Description of the task: Starting at the line that holds "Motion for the", transcribe every line to the end of the data exactly; include no other lines.
------ Data extract
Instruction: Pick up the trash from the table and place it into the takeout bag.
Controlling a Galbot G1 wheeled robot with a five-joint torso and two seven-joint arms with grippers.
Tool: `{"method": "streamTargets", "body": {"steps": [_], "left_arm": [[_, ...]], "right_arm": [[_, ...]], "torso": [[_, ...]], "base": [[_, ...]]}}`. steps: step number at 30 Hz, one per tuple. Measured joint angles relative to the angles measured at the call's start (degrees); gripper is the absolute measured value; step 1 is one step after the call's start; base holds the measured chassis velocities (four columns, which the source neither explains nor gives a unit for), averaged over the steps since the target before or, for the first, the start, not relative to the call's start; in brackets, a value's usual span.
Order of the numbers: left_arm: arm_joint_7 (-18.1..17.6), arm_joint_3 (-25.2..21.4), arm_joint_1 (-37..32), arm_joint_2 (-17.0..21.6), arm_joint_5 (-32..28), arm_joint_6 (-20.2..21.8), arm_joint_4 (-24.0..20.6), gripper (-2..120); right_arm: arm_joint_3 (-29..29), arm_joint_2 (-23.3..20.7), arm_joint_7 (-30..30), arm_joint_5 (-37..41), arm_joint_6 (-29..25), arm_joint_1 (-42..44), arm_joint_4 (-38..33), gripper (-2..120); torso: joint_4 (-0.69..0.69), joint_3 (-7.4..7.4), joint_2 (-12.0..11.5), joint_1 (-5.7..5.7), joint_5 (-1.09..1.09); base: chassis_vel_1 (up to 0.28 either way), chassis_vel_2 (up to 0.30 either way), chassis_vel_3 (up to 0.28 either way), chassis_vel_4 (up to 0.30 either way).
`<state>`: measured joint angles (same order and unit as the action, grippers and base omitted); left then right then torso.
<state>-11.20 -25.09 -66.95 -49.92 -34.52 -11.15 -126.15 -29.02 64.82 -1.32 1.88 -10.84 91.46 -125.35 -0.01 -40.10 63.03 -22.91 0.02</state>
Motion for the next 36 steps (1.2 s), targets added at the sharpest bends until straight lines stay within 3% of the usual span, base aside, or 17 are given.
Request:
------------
Answer box:
Motion for the next 36 steps (1.2 s), targets added at the sharpest bends until straight lines stay within 3% of the usual span, base aside, or 17 are given.
Request:

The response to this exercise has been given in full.